WHAT NEEDS TO BE DONE. Write out the listing exactly, dropping any picture it contains.

PROVIDED DATA.
========

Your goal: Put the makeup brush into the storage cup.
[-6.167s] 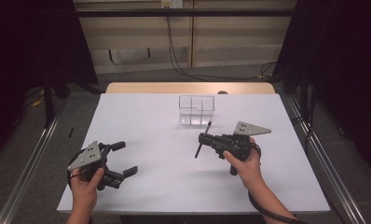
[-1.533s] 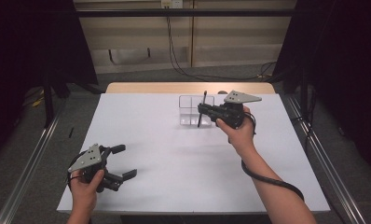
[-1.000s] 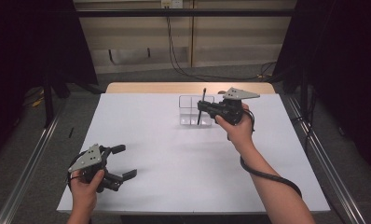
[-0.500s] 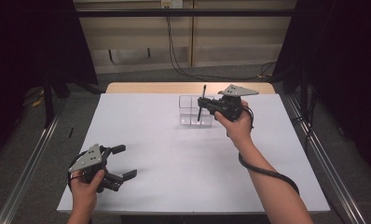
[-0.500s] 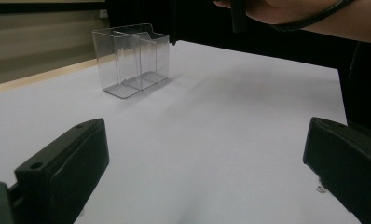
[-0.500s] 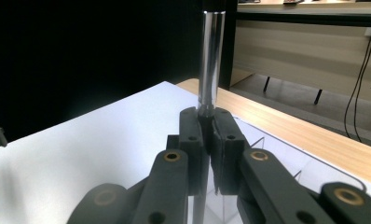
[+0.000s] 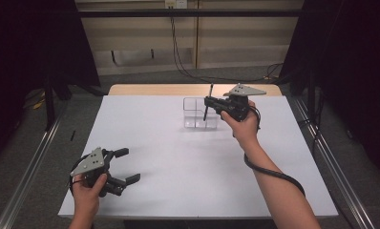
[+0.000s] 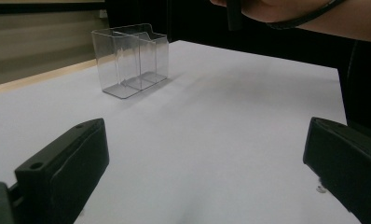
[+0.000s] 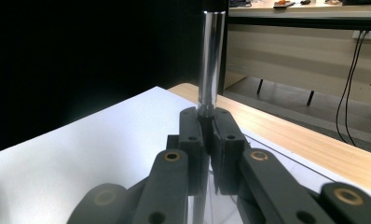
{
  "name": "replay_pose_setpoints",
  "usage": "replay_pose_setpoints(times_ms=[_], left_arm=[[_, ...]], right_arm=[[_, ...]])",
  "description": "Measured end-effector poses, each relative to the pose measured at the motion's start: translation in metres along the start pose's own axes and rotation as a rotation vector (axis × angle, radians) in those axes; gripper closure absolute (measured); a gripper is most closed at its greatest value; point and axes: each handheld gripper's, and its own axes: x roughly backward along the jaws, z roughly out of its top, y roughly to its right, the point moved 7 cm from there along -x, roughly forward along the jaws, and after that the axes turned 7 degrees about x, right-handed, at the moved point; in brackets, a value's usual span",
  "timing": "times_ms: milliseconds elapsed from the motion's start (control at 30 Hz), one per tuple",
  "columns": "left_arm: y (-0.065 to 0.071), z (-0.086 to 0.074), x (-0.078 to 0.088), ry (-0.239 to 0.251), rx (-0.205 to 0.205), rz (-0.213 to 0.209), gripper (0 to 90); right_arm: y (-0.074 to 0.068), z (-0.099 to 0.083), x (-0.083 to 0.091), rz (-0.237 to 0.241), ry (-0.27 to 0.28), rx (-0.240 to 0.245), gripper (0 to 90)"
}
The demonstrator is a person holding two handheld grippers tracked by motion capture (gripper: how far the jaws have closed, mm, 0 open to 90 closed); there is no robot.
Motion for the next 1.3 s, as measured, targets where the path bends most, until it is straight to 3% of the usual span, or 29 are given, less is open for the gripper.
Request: replay_pose_setpoints(times_ms=[1033, 1300], left_arm=[[0.0, -0.001, -0.001, -0.001, 0.007, -0.004, 0.2], [0.0, -0.001, -0.001, -0.004, 0.002, -0.005, 0.2]], right_arm=[[0.014, 0.004, -0.008, -0.081, 0.027, 0.049, 84.0], [0.018, 0.005, -0.009, -0.094, 0.035, 0.043, 84.0]])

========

TASK ANSWER.
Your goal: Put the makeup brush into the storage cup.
[-6.167s] 
[-1.533s] 
[-1.000s] 
[-0.500s] 
[-0.500s] 
[-0.500s] 
[+0.000s] 
[+0.000s] 
[+0.000s] 
{
  "name": "replay_pose_setpoints",
  "usage": "replay_pose_setpoints(times_ms=[_], left_arm=[[_, ...]], right_arm=[[_, ...]])",
  "description": "Measured end-effector poses, each relative to the pose measured at the motion's start: translation in metres along the start pose's own axes and rotation as a rotation vector (axis × angle, radians) in those axes; gripper closure absolute (measured); a gripper is most closed at its greatest value; point and axes: each handheld gripper's, and its own axes: x roughly backward along the jaws, z roughly out of its top, y roughly to its right, the point moved 7 cm from there along -x, roughly forward along the jaws, and after that the axes turned 7 degrees about x, right-handed, at the moved point; in brackets, a value's usual span",
  "timing": "times_ms: milliseconds elapsed from the motion's start (control at 30 Hz), one per tuple",
  "columns": "left_arm: y (-0.065 to 0.071), z (-0.086 to 0.074), x (-0.078 to 0.088), ry (-0.239 to 0.251), rx (-0.205 to 0.205), rz (-0.213 to 0.209), gripper (0 to 90); right_arm: y (-0.074 to 0.068), z (-0.099 to 0.083), x (-0.083 to 0.091), rz (-0.237 to 0.241), ry (-0.27 to 0.28), rx (-0.240 to 0.245), gripper (0 to 90)"
}
The demonstrator is a person holding two handheld grippers tracked by motion capture (gripper: how far the jaws have closed, mm, 0 open to 90 closed); there is no robot.
Motion for the next 1.3 s, as measured, targets where the path bends most, until it is straight to 3% of the usual span, or 29 are given, less is open for the gripper.
Request: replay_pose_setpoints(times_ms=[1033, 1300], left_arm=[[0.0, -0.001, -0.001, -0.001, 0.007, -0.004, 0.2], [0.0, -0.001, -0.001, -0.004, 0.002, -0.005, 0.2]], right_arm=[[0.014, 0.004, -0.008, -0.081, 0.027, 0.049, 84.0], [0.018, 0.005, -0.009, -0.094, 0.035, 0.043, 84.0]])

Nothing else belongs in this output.